Невдалеке началась интенсивная перестрелка, послышались характерные хлопающие звуки выстрелов из японских винтовок. Ред повернулся к Вайману и заметил:
— Слышишь, как они стреляют: тик-бум, тик-бум. Их ни с чем не спутаешь.
На огонь противника отвечало лишь несколько американских винтовок; выстрелы из них казались более мощными, как будто кто-то с размаху стукал по столу широким кожаным ремнем. Вайман беспокойно заерзал.
— Как ты думаешь, японцы далеко от нас? — спросил он у Крофта.
— Откуда я знаю, — ответил тот, — может, далеко, а может, и близко. Потерпи, парень, скоро и сам увидишь.
— Черта с два увидит, — вмешался Ред. — Мы просидим здесь, наверное, всю ночь.
— Но ты ведь ничего не имеешь против этого, Волсен, правда? — насмешливо спросил Крофт.
— Да, не имею. Я ведь не герой.
Мимо прошла еще одна группа солдат.

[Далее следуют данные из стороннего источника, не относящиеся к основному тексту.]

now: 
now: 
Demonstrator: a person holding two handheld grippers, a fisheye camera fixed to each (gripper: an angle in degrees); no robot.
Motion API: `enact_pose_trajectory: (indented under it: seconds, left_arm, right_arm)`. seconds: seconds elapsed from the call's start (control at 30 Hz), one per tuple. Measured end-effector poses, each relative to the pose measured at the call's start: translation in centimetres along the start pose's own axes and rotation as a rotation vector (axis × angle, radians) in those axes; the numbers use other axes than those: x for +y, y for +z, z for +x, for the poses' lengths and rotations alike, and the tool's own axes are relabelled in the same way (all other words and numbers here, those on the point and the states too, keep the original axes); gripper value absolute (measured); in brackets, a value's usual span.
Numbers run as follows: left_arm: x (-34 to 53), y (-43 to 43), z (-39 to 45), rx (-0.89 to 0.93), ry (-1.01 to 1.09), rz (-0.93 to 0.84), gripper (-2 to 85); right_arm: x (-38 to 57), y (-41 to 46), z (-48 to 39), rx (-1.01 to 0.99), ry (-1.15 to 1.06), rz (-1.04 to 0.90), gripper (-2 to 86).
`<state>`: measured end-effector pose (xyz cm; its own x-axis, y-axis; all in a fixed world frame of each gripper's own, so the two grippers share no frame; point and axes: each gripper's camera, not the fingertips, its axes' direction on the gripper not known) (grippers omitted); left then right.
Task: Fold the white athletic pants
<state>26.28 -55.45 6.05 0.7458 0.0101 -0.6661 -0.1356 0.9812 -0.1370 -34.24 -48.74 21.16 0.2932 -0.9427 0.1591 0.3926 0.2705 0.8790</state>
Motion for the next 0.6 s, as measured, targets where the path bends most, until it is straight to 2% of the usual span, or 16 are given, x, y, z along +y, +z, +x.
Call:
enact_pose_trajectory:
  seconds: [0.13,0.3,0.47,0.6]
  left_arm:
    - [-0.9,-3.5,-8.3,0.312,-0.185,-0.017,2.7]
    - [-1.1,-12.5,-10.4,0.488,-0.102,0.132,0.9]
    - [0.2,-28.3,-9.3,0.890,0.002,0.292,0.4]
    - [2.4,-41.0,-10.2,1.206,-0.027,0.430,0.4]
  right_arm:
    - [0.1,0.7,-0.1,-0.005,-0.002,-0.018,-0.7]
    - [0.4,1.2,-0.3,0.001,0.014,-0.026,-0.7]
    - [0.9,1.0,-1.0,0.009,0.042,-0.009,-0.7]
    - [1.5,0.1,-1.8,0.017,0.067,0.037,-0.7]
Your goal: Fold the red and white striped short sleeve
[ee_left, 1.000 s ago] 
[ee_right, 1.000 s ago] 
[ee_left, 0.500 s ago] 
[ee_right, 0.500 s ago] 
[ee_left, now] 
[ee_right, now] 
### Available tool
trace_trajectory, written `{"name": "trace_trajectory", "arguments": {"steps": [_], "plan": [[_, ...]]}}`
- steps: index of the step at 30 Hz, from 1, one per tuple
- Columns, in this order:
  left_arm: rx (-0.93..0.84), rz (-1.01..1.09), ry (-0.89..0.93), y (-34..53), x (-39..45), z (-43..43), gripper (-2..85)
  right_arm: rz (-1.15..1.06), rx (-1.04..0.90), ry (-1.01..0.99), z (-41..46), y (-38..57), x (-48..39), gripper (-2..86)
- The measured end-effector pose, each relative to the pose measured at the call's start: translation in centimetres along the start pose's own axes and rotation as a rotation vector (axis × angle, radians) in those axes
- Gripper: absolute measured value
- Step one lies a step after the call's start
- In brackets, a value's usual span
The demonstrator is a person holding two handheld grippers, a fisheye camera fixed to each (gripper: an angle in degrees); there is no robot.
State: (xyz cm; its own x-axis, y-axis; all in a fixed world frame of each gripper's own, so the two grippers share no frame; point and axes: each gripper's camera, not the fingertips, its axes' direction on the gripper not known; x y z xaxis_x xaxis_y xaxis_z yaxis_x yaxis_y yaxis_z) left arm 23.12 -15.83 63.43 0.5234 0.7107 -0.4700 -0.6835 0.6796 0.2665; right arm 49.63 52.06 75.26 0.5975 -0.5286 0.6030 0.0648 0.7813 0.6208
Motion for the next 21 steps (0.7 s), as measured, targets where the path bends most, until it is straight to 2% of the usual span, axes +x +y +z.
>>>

По направлению к биваку проехало несколько грузовых автомашин. Вайман лег на землю.
Он был несколько огорчен тем, что первая боевая ночь проходит так нудно, что его даже клонит ко сну. Вскоре он почувствовал, однако, что рубашка, и без того мокрая, начала впитывать влагу из земли.
Ему пришлось снова сесть. Стояла невыносимая духота. Вайману очень хотелось закурить, но он понимал, что это невозможно.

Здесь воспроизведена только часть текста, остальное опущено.